WHAT IS EXPECTED:
Reproduce the first line of the entries that follow and each later line, word for word, ending with the one containing "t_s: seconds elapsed".

DATA:
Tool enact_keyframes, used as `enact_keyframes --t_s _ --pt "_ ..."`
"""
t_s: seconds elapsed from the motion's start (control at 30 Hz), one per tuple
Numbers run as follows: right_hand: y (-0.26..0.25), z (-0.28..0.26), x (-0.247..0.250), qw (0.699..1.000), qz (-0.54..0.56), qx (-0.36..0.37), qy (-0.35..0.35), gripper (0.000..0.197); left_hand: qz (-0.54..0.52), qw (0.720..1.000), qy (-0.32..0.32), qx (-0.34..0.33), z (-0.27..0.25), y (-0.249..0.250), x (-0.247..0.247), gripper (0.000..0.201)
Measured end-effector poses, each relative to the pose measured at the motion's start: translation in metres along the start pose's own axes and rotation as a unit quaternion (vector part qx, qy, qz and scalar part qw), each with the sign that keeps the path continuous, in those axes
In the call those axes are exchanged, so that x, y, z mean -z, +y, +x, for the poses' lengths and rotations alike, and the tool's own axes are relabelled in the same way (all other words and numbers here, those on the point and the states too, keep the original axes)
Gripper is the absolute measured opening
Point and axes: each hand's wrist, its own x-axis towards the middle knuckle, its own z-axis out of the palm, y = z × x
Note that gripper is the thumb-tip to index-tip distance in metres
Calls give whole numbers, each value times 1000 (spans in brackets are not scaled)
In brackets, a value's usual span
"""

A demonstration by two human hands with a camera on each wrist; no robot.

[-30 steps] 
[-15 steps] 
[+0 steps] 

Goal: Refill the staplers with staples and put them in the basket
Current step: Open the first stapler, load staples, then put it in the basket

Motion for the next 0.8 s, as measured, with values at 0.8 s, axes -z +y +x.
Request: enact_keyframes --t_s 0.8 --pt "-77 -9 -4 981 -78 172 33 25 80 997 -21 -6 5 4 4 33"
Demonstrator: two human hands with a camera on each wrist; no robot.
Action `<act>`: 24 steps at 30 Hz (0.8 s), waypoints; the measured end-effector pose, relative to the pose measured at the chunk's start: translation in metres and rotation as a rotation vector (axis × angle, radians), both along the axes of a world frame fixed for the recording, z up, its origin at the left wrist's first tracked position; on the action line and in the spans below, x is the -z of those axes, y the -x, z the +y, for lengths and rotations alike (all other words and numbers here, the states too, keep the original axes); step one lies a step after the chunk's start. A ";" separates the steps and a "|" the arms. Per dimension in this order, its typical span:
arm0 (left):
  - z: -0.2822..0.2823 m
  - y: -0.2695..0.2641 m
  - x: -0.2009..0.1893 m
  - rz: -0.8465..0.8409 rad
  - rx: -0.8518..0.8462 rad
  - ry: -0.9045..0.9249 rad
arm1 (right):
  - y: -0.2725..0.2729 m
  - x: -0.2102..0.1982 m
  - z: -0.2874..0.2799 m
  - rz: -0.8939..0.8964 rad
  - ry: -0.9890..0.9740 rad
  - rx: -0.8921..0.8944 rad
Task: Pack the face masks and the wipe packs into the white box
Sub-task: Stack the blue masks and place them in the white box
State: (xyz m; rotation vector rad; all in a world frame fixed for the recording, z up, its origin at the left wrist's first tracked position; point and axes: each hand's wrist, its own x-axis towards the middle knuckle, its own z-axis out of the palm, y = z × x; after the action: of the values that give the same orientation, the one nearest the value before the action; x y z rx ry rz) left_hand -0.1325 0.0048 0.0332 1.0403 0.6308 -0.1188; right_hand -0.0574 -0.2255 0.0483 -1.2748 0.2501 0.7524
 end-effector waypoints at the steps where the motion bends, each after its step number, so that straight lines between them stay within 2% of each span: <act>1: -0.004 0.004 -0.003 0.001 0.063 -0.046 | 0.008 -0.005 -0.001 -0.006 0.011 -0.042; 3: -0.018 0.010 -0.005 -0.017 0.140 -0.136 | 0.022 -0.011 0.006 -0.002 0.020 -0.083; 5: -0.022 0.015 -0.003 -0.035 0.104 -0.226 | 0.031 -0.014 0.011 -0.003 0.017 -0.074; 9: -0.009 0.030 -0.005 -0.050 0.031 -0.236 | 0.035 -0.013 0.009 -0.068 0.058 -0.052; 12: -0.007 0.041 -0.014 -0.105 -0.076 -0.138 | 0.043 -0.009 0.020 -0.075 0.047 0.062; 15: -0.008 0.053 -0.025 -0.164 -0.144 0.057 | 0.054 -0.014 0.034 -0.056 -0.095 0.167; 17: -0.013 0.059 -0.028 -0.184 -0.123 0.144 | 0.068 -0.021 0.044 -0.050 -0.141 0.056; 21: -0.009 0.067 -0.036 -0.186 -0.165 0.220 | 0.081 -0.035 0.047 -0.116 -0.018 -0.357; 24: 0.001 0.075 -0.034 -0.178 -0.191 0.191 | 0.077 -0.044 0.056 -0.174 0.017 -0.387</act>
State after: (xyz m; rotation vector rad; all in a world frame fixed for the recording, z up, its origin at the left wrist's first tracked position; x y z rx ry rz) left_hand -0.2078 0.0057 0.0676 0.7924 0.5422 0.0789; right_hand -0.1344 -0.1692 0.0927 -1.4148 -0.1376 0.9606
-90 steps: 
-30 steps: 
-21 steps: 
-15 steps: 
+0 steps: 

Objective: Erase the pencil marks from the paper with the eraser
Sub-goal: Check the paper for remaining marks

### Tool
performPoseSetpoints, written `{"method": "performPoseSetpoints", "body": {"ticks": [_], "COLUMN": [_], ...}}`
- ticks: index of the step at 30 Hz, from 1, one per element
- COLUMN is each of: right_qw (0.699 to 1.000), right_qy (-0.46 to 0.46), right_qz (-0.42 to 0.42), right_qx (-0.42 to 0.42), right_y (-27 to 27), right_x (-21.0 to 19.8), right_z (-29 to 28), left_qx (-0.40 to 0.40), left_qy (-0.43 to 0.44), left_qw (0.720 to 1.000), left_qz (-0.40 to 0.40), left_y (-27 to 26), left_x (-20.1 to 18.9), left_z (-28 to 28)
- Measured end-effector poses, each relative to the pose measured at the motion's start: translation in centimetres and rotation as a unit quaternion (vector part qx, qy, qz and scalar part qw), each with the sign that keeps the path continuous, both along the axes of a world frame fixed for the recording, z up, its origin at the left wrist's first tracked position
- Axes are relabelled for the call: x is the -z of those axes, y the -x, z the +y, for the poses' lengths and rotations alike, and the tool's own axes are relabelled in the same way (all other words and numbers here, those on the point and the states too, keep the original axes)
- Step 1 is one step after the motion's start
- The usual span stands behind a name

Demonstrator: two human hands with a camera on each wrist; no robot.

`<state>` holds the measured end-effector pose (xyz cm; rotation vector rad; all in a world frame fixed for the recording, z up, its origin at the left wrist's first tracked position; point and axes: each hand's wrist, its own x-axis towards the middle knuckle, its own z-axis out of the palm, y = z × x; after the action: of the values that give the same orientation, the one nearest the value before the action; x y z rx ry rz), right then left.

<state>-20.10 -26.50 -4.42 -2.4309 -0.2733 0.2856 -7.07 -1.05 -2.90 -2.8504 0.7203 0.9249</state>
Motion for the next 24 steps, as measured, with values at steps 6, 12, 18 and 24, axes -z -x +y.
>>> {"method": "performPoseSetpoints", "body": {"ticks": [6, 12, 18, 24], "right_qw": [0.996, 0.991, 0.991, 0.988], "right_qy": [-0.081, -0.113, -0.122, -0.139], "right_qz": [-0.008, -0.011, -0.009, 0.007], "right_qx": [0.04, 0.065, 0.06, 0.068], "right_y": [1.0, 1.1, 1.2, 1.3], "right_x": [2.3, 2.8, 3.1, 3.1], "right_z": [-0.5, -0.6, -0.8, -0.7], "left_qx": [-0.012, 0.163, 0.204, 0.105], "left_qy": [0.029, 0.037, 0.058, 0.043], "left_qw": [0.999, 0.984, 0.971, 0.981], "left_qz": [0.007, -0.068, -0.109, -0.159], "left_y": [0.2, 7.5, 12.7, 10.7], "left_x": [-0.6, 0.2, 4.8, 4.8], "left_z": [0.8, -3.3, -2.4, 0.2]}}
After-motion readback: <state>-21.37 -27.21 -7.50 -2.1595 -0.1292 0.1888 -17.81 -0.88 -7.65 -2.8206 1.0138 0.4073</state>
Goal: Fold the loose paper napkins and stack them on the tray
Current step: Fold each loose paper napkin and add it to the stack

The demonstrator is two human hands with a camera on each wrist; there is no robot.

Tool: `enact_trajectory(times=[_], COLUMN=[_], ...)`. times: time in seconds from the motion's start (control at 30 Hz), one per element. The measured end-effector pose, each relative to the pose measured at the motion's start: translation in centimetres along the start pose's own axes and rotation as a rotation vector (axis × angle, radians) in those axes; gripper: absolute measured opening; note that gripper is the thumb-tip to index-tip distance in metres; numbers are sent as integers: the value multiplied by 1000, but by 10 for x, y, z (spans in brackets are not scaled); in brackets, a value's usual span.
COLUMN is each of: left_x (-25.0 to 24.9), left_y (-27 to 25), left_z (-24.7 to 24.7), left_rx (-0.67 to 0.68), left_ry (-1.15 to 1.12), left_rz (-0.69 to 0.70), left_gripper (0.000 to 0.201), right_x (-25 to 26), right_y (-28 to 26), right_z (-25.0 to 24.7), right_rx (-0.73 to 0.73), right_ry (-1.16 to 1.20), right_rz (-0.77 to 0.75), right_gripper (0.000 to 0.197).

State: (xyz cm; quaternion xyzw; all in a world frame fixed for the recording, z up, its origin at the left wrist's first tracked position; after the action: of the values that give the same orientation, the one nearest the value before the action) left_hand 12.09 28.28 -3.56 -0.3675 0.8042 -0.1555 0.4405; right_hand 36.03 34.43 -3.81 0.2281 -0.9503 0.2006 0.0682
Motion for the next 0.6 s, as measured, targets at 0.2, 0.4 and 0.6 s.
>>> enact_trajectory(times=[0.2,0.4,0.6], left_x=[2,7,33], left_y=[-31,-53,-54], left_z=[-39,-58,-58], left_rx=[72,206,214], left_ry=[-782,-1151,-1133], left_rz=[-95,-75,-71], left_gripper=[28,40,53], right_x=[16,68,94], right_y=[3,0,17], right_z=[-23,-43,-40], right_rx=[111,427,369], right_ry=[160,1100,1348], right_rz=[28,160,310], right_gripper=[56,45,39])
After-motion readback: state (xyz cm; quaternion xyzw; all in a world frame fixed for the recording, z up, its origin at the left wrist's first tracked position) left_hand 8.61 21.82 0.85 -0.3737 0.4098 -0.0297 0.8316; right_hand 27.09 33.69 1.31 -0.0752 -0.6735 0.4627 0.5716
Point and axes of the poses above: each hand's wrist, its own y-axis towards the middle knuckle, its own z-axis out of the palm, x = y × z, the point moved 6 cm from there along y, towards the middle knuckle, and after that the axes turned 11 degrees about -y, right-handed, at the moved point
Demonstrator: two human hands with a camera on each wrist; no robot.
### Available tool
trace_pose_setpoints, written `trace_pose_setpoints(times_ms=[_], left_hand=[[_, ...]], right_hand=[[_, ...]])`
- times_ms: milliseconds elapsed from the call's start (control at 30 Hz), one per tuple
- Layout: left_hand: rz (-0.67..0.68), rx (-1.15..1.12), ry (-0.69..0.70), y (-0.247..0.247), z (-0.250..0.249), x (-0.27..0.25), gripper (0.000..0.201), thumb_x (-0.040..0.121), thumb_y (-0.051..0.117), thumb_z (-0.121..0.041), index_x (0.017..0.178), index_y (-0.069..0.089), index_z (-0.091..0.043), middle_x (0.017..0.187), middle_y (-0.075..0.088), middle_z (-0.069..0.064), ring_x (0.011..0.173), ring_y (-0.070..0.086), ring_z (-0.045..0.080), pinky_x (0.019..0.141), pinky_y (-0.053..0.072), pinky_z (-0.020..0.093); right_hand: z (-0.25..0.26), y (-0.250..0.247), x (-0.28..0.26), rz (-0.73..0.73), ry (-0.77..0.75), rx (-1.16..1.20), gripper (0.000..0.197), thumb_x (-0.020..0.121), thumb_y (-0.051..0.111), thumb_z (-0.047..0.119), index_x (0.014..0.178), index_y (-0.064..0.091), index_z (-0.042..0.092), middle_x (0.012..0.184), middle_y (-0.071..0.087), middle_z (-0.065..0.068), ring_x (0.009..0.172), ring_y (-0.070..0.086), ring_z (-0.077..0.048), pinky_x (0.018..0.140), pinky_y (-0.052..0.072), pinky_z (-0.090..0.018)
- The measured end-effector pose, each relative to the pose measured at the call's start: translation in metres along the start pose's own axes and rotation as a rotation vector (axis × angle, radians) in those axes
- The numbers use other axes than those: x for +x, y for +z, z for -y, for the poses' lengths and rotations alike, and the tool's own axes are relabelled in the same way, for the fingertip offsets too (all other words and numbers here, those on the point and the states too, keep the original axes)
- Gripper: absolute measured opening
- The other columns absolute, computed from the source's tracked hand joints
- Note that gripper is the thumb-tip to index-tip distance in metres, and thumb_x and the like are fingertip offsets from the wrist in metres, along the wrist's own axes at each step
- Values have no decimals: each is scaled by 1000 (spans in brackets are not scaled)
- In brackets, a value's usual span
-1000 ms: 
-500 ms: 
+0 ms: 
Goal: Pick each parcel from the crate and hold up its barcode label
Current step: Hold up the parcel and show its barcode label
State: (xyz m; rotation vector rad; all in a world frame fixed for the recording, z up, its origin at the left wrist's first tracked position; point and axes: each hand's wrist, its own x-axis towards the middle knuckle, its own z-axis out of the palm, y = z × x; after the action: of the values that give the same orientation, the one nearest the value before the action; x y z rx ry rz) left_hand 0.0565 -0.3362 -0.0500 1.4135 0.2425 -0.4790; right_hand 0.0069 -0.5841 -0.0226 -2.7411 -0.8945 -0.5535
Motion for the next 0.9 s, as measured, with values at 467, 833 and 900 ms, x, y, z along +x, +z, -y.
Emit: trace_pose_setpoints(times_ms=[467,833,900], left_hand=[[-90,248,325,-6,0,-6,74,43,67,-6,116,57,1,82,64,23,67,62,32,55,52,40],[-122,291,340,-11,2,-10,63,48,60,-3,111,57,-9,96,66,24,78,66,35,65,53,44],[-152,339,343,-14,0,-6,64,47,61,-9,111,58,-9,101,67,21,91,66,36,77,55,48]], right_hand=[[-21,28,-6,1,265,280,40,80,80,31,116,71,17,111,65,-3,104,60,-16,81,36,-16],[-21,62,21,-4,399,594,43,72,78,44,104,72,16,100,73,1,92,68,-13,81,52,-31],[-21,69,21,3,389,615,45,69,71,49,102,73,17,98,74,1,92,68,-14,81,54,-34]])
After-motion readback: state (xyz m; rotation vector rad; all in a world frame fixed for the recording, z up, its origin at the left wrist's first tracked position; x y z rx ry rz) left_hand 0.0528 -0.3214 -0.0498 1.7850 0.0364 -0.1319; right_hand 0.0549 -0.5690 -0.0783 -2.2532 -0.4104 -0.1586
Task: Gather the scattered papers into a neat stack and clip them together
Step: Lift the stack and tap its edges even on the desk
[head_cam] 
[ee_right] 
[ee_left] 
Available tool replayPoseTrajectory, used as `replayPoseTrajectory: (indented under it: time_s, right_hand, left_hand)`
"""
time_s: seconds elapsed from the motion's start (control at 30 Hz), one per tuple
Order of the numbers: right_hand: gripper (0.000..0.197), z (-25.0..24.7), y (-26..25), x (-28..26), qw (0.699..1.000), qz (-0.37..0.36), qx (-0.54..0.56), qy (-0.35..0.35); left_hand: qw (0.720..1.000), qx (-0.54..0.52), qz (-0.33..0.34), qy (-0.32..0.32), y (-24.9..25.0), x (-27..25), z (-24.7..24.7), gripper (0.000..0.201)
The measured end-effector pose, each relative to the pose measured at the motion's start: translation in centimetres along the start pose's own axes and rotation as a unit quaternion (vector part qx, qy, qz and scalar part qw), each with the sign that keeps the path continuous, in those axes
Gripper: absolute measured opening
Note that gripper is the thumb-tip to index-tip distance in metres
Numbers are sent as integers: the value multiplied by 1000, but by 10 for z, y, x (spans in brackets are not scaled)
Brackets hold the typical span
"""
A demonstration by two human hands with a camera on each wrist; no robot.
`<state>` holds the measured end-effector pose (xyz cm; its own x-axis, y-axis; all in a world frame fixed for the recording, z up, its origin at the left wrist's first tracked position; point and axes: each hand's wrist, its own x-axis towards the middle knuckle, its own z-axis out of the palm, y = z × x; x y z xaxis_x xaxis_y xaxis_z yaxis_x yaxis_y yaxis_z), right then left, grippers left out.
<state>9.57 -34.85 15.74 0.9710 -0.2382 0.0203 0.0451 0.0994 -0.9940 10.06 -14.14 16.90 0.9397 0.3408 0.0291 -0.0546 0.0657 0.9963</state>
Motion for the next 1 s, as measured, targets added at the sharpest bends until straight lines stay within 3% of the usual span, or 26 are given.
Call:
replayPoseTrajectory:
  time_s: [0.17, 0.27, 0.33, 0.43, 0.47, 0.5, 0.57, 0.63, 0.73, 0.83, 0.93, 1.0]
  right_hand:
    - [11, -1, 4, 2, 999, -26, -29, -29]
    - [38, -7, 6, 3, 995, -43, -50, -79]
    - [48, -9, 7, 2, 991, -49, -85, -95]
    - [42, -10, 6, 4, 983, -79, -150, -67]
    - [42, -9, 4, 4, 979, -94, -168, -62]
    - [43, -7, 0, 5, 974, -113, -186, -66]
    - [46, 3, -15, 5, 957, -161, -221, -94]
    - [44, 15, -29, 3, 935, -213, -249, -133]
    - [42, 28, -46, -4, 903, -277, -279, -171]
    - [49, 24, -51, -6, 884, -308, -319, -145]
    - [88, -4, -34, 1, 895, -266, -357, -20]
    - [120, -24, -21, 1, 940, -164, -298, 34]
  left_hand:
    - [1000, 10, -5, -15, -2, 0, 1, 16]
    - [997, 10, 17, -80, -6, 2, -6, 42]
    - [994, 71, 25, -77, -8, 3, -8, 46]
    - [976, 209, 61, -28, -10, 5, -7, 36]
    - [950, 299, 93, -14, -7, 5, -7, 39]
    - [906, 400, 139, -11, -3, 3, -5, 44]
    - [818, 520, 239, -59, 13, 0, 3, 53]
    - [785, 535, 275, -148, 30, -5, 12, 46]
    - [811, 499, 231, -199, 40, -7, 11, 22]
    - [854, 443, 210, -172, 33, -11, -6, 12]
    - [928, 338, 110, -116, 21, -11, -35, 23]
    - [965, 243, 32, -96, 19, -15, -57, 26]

RESPONSE:
Tool enact_keyframes, used as `enact_keyframes --t_s _ --pt "_ ..."`
"""
t_s: seconds elapsed from the motion's start (control at 30 Hz), one per tuple

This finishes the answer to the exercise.